Part Number: SK-TDA4VM

Tool/software:

Hello,

I am experiencing issues with my SK-TDA4VM board. Sometimes, while using it normally, the board seems to freeze completely. When this happens, I lose the SSH connection and, at the same time, the serial console also stops responding.

This issue happens repeatedly, usually when I am running something on the board. For example, I was transferring some files through the SSH connection, and the board froze several times during the process. I tested it multiple times and the same issue occurred.

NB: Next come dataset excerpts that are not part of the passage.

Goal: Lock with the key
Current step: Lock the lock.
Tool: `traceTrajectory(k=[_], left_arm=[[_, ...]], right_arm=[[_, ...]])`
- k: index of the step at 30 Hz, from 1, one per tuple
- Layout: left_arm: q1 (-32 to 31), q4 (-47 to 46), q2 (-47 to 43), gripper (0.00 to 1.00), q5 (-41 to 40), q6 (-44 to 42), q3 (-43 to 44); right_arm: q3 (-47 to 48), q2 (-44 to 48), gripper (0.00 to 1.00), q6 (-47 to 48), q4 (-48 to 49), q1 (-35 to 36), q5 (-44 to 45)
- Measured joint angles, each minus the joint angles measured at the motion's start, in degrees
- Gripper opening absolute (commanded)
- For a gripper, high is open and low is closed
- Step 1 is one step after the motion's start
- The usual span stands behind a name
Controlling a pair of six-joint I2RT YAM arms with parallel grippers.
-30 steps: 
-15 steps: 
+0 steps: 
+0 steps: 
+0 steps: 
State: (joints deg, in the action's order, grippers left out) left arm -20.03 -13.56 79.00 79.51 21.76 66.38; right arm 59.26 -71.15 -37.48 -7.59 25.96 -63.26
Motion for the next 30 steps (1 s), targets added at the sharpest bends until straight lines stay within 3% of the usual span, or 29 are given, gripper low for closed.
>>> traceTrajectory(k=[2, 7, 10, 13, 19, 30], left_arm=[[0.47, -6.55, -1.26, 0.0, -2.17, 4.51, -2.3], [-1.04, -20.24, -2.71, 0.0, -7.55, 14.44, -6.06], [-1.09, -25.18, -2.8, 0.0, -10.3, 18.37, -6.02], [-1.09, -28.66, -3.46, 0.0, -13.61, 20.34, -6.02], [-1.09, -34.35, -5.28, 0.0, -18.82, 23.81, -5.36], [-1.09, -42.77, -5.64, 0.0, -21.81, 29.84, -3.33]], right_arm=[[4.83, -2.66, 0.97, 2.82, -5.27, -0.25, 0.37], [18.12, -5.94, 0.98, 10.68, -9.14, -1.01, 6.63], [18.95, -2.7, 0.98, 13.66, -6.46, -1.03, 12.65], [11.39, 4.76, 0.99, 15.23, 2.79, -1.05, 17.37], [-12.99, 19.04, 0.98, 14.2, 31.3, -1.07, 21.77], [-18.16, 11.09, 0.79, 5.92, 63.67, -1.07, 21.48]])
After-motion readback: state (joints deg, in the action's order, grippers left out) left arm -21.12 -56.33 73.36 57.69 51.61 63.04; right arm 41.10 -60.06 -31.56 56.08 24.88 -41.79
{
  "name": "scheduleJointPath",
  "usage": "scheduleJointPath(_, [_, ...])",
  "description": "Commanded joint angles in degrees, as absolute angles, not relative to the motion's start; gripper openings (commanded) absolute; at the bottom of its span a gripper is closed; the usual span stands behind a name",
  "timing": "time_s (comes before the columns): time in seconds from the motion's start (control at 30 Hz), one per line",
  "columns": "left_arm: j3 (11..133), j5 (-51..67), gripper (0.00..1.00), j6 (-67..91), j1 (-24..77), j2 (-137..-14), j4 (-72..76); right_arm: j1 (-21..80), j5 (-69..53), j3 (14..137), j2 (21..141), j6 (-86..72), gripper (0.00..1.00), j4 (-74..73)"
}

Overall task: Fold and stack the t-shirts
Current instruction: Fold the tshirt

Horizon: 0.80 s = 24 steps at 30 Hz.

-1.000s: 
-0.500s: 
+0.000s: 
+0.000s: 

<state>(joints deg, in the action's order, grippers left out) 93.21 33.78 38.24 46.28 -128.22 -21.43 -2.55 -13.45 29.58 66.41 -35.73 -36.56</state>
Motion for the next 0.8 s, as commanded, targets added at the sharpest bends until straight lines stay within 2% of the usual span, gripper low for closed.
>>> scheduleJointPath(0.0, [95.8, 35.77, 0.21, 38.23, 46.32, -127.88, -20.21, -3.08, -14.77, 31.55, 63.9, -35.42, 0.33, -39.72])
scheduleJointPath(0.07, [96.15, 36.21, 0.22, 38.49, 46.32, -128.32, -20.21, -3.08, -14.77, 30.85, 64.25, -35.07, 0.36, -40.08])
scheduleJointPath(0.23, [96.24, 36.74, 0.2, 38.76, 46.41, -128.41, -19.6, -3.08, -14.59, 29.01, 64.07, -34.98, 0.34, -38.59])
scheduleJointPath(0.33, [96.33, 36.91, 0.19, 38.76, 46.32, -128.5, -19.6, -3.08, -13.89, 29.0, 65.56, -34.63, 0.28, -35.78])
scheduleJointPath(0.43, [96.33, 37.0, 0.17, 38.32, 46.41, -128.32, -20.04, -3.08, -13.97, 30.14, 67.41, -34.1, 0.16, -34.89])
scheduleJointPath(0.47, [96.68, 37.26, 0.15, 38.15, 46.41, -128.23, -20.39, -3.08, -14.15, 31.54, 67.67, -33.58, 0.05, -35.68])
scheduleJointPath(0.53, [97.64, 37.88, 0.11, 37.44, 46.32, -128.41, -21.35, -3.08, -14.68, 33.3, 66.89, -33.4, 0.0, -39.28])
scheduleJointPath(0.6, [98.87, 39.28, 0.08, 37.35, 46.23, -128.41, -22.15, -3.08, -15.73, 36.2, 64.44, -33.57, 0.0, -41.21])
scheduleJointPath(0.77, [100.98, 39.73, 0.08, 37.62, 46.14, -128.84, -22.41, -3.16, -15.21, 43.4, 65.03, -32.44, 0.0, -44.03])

More recently, I tried using ROS inside Docker with the TI Robotics SDK. When I run one of the commands from the documentation to start ROS, the board freezes again in the same way. Both SSH and serial communication are lost.

I already tried reinstalling the Linux SDK for Edge AI several times, thinking it could be a software issue. I even tested with an older release, but the same problem occurred, so I went back to the latest version (11.00.00.08).

I am not sure if this could be a hardware problem with my board or something else. Any suggestions on how I can debug or fix this?


Best regards,
Heverton

  • Hi Heverton,

    Can you please monitor and report the temperature of the SoC?

  • Hi Mark,

    I monitored the SoC temperature while running a workload, and I captured the values right at the moment when the board froze (I was running a colcon build at that time). Here are the readings from /sys/class/thermal/thermal_zone*/temp:

    46194
    47386
    49046
    49046
    47624

    I also checked the type of each thermal zone, and the values above correspond to:

    • thermal_zone0 -> wkup-thermal

    • thermal_zone1 -> mpu-thermal

    • thermal_zone2 -> c7x-thermal

    • thermal_zone3 -> gpu-thermal

    • thermal_zone4 -> r5f-thermal

    Please let me know if these temperatures are within the expected range. Also, if there is any other recommended method to measure or monitor the temperature of the board, I would appreciate your guidance.

    Best regards,
    Heverton

  • Hi Heverton,

    Thanks for checking. 47-49ºC seems normal for room temperature operation. 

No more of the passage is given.